A scanned microarray image records the fluorescent intensities of both the signal and background DNA spots. The first step in data analysis is to identify these spots. Measurement the e intensities of both the spot and background fluorescence. This process is known as gridding. It can be done by many software. It gives an output the size of the spot, the distance between two spots and all other measurable quantities.
As with all experiments, micro arrays should contain a series of controls to ensure that the data obtained from the arrays is accurate.

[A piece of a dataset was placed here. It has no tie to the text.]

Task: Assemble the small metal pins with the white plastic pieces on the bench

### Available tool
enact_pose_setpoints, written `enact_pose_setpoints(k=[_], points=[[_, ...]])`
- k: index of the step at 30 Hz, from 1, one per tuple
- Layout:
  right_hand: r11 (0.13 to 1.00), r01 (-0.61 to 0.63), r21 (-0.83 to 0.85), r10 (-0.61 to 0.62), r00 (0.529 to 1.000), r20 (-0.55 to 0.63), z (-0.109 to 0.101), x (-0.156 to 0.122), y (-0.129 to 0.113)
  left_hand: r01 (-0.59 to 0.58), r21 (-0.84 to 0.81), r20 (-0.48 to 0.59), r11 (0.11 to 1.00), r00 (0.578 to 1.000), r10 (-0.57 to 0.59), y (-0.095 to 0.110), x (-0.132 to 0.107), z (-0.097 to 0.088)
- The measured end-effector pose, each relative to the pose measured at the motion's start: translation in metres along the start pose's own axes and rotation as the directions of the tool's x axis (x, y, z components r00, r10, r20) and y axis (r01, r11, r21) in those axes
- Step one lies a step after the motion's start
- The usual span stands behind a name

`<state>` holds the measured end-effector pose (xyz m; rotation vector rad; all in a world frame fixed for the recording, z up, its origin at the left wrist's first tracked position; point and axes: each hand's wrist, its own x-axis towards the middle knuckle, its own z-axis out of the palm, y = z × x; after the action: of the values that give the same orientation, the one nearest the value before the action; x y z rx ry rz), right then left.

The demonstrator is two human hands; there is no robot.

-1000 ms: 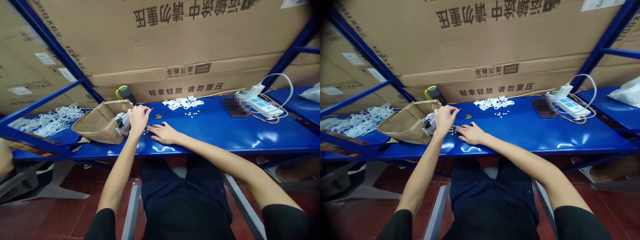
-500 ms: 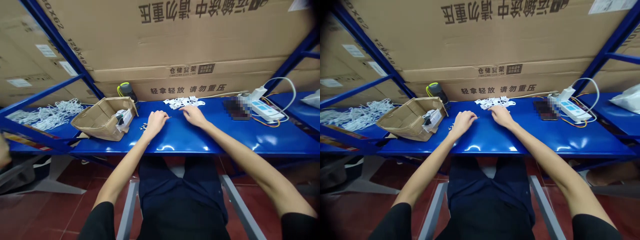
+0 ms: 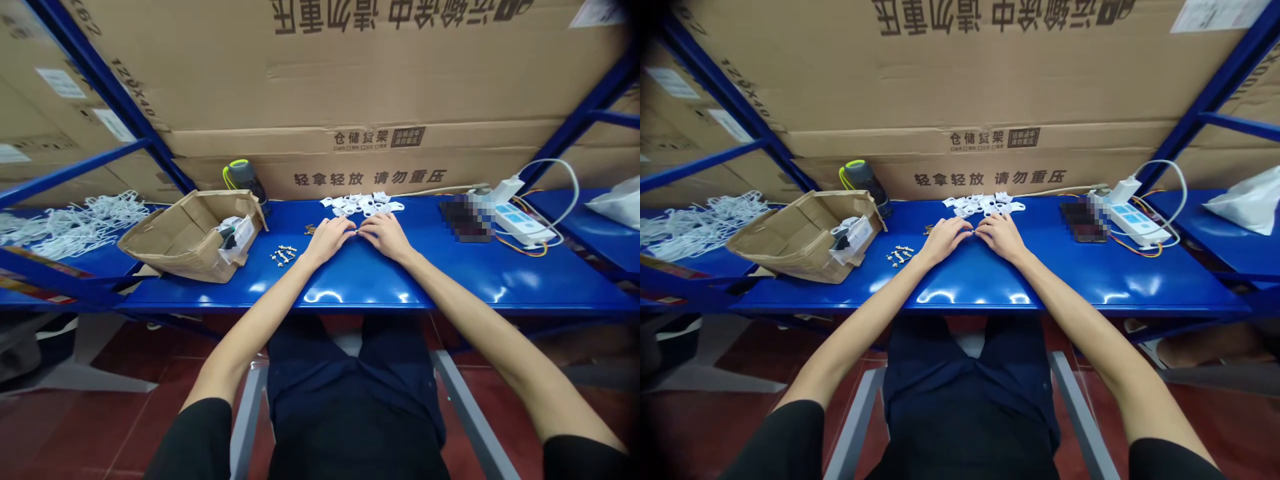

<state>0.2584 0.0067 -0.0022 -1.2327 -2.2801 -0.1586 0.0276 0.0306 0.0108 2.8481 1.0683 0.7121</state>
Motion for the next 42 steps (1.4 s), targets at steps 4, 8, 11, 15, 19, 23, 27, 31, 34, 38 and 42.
enact_pose_setpoints(k=[4, 8, 11, 15, 19, 23, 27, 31, 34, 38, 42], points=[[0.999, -0.002, 0.033, 0.002, 1.000, -0.004, -0.002, -0.002, 0.002, 0.019, -0.066, -0.008, 0.998, 1.000, -0.020, -0.004, -0.001, 0.000], [0.999, -0.007, 0.047, 0.007, 1.000, -0.001, -0.003, -0.001, -0.004, 0.002, -0.094, -0.030, 0.996, 1.000, -0.005, -0.005, 0.000, 0.000], [0.998, -0.051, 0.046, 0.051, 0.999, -0.009, -0.005, 0.001, -0.003, 0.024, -0.090, -0.051, 0.996, 0.998, -0.029, -0.005, -0.001, -0.001], [0.966, -0.258, -0.013, 0.255, 0.962, -0.096, -0.012, -0.004, 0.014, 0.133, -0.063, -0.074, 0.989, 0.988, -0.137, -0.005, -0.001, -0.003], [0.956, -0.292, -0.036, 0.287, 0.952, -0.107, -0.016, -0.012, 0.025, 0.184, -0.054, -0.081, 0.981, 0.979, -0.188, -0.006, -0.001, -0.004], [0.963, -0.258, -0.072, 0.254, 0.965, -0.062, -0.012, -0.012, 0.022, 0.173, -0.070, -0.081, 0.982, 0.981, -0.178, -0.005, -0.002, -0.002], [0.958, -0.260, -0.120, 0.255, 0.965, -0.052, -0.005, -0.010, 0.020, 0.164, -0.091, -0.076, 0.982, 0.982, -0.171, -0.003, -0.003, -0.002], [0.963, -0.238, -0.128, 0.235, 0.971, -0.043, -0.004, -0.011, 0.019, 0.137, -0.100, -0.059, 0.986, 0.988, -0.143, -0.001, -0.003, -0.003], [0.970, -0.216, -0.110, 0.213, 0.976, -0.036, -0.006, -0.010, 0.015, 0.117, -0.100, -0.063, 0.988, 0.990, -0.124, 0.001, -0.002, -0.003], [0.979, -0.203, 0.010, 0.203, 0.977, -0.066, -0.007, -0.005, 0.007, 0.105, -0.109, -0.088, 0.988, 0.989, -0.115, 0.002, -0.002, -0.002], [0.939, -0.247, 0.238, 0.274, 0.958, -0.087, -0.007, -0.003, 0.000, 0.115, -0.114, -0.091, 0.987, 0.988, -0.126, 0.002, -0.001, 0.000]])
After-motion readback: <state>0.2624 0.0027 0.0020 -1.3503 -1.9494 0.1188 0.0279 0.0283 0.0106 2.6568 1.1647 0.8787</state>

Negative controls are spotted DNA sequences that should not hybridize with any labeled probe. The negative controls used should ideally come from organisms that are only distantly related to the organism being studied in the experiment. Under optimal analysis conditions, negative control spots should not give any signal at all.

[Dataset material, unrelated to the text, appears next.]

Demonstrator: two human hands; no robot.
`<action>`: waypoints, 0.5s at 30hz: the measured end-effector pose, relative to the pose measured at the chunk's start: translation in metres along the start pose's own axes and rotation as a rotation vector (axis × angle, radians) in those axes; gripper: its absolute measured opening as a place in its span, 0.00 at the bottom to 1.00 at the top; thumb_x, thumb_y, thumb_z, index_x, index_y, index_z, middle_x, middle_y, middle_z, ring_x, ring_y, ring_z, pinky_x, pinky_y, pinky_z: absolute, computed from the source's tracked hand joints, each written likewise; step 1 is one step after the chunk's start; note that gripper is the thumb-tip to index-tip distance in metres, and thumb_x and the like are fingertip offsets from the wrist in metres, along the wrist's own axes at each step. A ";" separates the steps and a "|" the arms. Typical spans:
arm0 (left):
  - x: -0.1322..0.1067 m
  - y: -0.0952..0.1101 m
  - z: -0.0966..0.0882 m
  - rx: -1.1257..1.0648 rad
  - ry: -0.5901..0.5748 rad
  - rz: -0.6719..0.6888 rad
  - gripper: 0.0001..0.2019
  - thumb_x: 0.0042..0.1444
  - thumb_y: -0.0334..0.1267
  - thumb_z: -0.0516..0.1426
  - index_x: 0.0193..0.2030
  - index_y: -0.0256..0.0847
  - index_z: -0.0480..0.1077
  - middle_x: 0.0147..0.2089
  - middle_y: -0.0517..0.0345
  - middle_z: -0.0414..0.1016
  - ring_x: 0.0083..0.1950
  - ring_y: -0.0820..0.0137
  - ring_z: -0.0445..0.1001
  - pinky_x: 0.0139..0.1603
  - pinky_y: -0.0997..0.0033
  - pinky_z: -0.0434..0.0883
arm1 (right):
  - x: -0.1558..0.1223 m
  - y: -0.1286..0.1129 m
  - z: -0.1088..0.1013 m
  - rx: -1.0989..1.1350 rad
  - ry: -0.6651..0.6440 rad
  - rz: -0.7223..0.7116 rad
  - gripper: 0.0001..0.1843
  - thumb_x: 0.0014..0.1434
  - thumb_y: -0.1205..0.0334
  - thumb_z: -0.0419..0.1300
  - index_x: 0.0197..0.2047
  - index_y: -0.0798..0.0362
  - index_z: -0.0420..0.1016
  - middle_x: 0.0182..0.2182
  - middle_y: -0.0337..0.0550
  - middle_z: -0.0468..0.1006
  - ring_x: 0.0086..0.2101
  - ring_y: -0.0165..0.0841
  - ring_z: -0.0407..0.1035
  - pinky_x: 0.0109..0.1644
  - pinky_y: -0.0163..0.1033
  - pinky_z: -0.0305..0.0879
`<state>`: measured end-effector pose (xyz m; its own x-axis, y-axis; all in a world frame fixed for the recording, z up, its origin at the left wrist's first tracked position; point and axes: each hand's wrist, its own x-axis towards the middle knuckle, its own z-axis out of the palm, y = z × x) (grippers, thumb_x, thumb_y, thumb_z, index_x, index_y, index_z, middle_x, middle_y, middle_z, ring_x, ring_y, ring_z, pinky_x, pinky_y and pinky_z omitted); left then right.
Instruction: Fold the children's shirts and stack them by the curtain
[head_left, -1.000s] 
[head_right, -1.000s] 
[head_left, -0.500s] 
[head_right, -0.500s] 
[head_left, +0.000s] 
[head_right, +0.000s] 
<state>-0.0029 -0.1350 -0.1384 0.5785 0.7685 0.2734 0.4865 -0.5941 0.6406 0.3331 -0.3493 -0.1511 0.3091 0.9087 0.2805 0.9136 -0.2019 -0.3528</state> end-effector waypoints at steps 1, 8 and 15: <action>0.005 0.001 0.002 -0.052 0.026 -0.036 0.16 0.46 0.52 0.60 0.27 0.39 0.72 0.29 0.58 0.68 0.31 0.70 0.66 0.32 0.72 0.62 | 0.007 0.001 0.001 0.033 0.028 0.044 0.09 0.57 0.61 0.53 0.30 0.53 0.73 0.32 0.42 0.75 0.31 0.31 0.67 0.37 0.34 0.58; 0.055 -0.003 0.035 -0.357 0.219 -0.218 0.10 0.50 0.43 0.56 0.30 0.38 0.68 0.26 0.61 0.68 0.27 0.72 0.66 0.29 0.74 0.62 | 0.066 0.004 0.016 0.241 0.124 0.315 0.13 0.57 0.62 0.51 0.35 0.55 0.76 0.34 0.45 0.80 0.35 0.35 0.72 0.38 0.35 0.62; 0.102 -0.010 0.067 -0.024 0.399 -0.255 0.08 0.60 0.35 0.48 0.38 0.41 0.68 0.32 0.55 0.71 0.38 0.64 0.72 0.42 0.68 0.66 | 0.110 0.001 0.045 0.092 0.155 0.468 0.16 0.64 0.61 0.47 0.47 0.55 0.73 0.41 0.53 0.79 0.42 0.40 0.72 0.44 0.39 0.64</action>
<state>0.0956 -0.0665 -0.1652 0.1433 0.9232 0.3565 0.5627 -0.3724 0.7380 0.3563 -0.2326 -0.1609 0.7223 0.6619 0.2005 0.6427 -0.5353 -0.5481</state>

Poly-adenylated DNA and CotI DNA
When using oligo(dT) to prime first-strand cDNA synthesis, it is possible that the oligo(dT) will prime within the poly-A tail of the mRNA. If this occurs there will be a string of dT bases within the probe. In order to prevent cross reactivity of the poly-dT sequences within the probe with potential poly-dA sequences in the targets, a poly-dA oligo of 80 bases can be included in the hybridization to block the poly-dT.

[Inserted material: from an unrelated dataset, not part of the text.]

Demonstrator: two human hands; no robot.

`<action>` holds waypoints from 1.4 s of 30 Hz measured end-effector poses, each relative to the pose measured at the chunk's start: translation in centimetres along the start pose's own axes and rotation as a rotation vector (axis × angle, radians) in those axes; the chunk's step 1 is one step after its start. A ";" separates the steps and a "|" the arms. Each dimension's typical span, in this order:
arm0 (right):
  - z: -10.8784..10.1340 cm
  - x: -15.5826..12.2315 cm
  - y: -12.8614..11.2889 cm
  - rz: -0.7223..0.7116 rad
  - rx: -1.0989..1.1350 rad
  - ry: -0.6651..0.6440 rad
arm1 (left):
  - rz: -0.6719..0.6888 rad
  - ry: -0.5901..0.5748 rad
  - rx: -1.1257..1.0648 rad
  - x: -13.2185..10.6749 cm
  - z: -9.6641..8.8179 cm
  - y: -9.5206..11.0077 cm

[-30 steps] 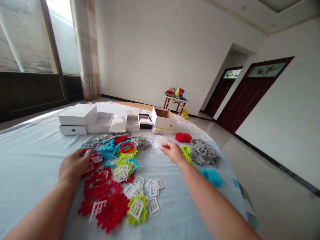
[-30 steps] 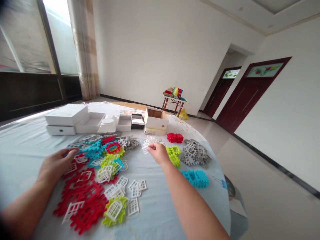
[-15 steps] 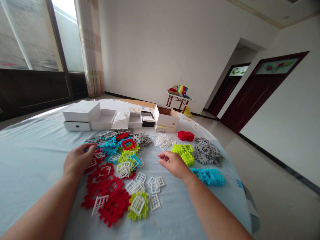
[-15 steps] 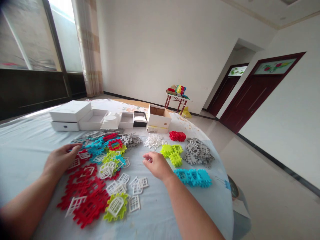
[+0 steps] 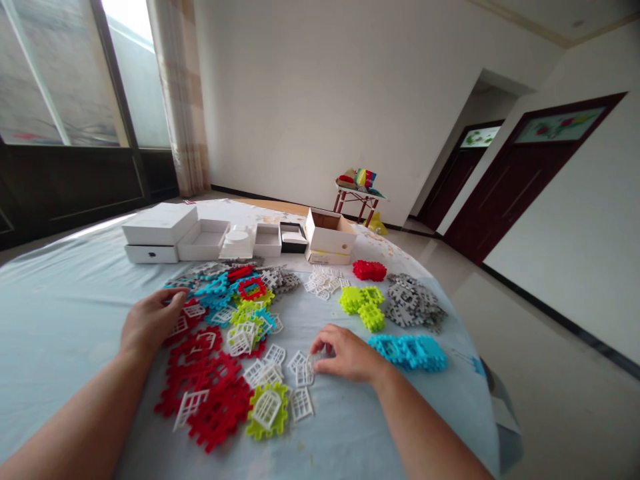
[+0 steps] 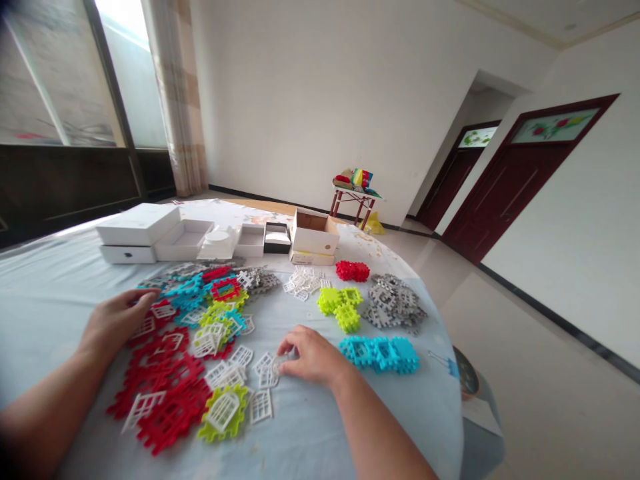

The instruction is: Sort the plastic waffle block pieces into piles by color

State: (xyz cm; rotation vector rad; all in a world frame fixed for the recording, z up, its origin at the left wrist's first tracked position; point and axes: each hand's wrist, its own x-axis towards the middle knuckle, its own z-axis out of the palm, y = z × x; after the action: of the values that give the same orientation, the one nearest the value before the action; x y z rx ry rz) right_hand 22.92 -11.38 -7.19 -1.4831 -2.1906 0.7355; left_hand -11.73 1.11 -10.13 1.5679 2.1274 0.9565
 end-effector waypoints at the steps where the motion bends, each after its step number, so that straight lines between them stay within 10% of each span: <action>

DNA can be labeled with CyDye fluors using polymerase chain reaction (PCR), or in the case of oligos, during the synthesis of the oligos (many oligo manufacturers offer this service). When the labeled DNA is spotted onto the array, the DNA will be fluorescent and serve as a useful positive control for verifying that the target DNA is binding effectively to the slide surface during the hybridization and washes.
In order to compare ratio data from one microarray slide to another microarray slide, the ratio data needs to be normalized to correct for experimental variation. The reason for this is that from one slide to another there will be differences between the relative Cy3 and Cy5 signals due to one or more of the following:
- the amounts of mRNA used in the Cy3 and Cy5 labeling reaction
- the efficiency of detection of the Cy3 and Cy5 by the detection system within the scanner
- relative incorporation differences of the Cy3 and Cy5 reverse transcriptases
Visualization and clustering
After microarray data is normalized to account for differences in Cy3 and Cy5 signals, it can subsequently be exported to any number of data visualization software for further analysis. These software products can be used to mine the data for significant changes in gene expression. The process of visualization can significantly enhance data analysis. It can provide helpful features, such as data integration, customized query devices, and pattern recognition. Clustering data points, or genes, that show similar responses on microarray analysis can be used to identify genes that have similar gene expression patterns and which possibly belong to the same pathway.